## REQUIRED WORK
Beginning with the line below that contains "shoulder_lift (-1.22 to" and ending with the line that contains "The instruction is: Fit", retype every line exactly. Pictures are not copied.

(DATA IN THIS EXERCISE Opens)

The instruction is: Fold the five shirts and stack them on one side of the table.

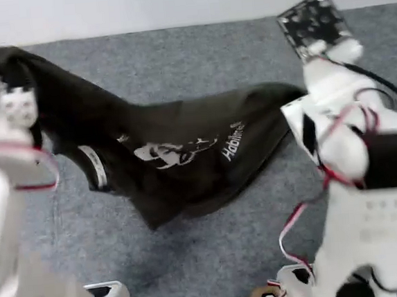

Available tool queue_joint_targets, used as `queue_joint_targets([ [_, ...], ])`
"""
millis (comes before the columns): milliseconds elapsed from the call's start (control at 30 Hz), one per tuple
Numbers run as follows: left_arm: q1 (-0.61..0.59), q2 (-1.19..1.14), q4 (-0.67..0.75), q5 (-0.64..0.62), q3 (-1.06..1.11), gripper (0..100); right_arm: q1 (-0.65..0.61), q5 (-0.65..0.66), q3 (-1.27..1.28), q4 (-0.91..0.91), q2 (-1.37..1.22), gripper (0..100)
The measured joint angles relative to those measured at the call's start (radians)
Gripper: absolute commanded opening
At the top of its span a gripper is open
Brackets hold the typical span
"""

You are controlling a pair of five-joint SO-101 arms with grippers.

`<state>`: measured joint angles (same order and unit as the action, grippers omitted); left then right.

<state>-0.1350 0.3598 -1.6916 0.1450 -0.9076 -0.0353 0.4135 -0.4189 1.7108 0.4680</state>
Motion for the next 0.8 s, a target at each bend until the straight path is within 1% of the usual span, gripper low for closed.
queue_joint_targets([
  [100, 0.002, 0.046, 0.052, 0.005, -0.054, 0, 0.028, 0.003, 0.0, -0.055, 0.074, 1.0],
  [200, 0.002, 0.081, 0.086, 0.055, -0.091, 0, 0.057, 0.018, -0.002, -0.114, 0.144, 1.0],
  [333, 0.002, 0.12, 0.1, 0.115, -0.117, 0, 0.084, 0.106, -0.005, -0.203, 0.224, 1.0],
  [567, 0.002, 0.181, 0.101, 0.175, -0.121, 0, 0.094, 0.279, -0.005, -0.334, 0.319, 1.0],
  [700, 0.002, 0.226, 0.101, 0.209, -0.121, 0, 0.094, 0.331, -0.005, -0.364, 0.356, 1.0],
  [800, 0.002, 0.269, 0.101, 0.239, -0.123, 0, 0.098, 0.342, -0.005, -0.364, 0.4, 1.0],
])
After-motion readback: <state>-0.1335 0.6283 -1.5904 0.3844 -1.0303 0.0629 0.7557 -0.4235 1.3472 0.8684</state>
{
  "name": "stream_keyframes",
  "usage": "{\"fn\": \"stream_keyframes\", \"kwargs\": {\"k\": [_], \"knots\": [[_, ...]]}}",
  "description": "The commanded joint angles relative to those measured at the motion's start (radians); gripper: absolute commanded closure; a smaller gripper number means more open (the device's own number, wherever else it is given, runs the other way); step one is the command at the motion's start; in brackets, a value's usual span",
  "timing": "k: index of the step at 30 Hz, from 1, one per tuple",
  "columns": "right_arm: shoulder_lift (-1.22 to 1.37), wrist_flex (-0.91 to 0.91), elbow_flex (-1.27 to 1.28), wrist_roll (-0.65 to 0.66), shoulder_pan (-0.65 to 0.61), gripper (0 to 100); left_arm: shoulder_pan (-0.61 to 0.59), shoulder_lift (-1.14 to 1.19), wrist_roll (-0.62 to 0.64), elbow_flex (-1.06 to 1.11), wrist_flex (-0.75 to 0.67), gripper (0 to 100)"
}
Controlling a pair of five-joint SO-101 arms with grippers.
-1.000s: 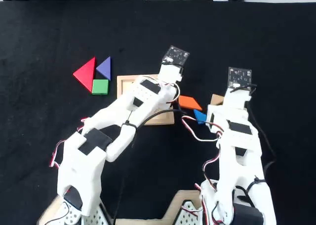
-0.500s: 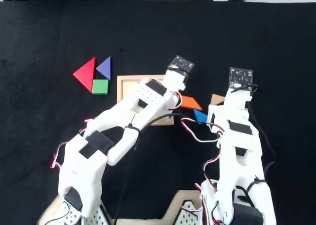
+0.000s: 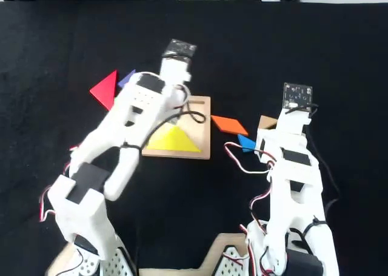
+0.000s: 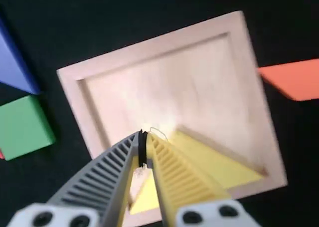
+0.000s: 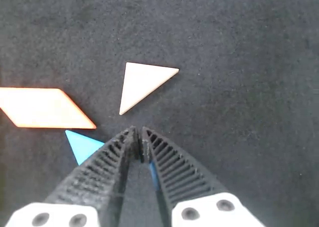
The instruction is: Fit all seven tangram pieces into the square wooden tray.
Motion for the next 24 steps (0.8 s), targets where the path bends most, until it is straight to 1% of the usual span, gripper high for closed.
{"fn": "stream_keyframes", "kwargs": {"k": [1, 3, 14, 19, 24], "knots": [[-0.027, -0.017, -0.031, -0.006, 0.006, 98.7, -0.047, -0.02, -0.035, 0.042, -0.107, 96], [-0.027, -0.017, -0.03, -0.006, 0.006, 98.7, -0.042, -0.006, -0.035, 0.051, -0.133, 96], [-0.027, -0.017, -0.031, -0.006, 0.005, 98.7, -0.024, 0.077, -0.018, 0.025, -0.141, 96], [-0.027, -0.017, -0.031, -0.006, 0.005, 98.7, -0.016, 0.112, 0.133, -0.021, -0.14, 96], [-0.027, -0.017, -0.031, -0.006, 0.005, 98.7, 0.05, 0.129, 0.287, -0.028, -0.143, 96]]}}
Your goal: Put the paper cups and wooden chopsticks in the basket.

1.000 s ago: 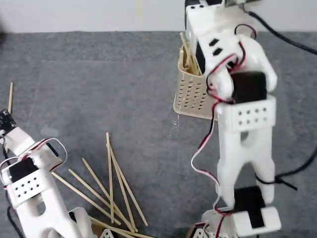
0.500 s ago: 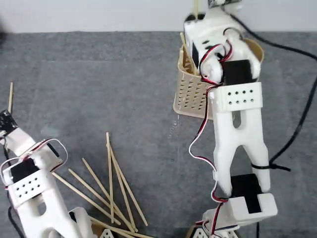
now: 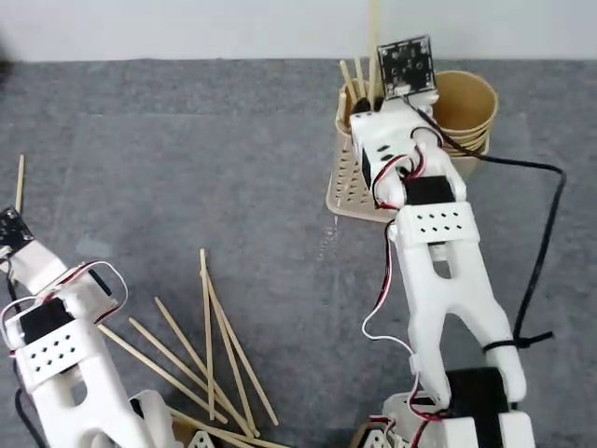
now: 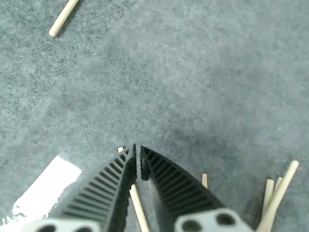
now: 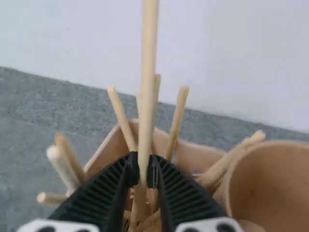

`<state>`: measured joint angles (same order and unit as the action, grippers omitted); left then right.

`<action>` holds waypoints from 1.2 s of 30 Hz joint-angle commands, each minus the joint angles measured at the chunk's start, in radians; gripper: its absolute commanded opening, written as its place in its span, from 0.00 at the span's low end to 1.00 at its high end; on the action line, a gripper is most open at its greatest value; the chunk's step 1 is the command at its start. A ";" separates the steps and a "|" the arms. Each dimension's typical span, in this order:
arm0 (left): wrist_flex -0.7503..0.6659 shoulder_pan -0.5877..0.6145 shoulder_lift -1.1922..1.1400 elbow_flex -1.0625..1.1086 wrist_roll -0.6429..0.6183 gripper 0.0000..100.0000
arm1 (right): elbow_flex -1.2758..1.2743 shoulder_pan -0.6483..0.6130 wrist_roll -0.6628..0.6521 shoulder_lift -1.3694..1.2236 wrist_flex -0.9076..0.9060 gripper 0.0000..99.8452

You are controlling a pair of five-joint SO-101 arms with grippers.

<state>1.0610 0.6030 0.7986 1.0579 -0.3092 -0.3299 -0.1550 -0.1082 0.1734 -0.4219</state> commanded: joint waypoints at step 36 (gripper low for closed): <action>0.106 0.034 -0.038 -0.377 0.529 0.04 | -0.229 -0.343 0.095 0.371 -0.765 0.02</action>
<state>1.1086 0.6291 0.7971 0.8216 0.1527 -0.4803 -0.4941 -0.0269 0.5370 -1.2935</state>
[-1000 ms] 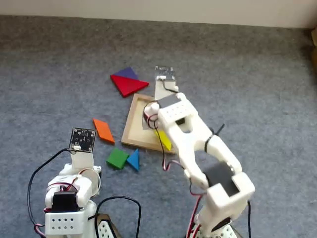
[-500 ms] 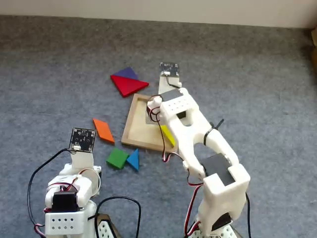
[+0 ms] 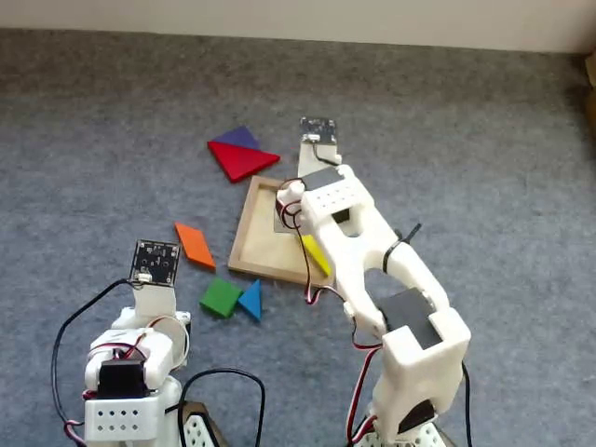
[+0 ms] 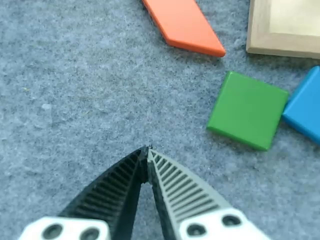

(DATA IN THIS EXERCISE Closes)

## REPLY TO THE EXERCISE
  "columns": "right_arm: shoulder_lift (-1.22 to 1.37), wrist_flex (-0.91 to 0.91), elbow_flex (-1.27 to 1.28), wrist_roll (-0.65 to 0.66), shoulder_pan (-0.65 to 0.61), gripper (0 to 100); left_arm: shoulder_pan (-0.61 to 0.59), shoulder_lift (-1.14 to 1.19), wrist_roll (-0.62 to 0.64), elbow_flex (-1.06 to 1.11), wrist_flex (-0.75 to 0.67), gripper (0 to 100)"
}
Controlling a pair of five-joint SO-101 arms with grippers.
-1.000s: 
-0.500s: 
+0.000s: 
+0.000s: 
+0.000s: 
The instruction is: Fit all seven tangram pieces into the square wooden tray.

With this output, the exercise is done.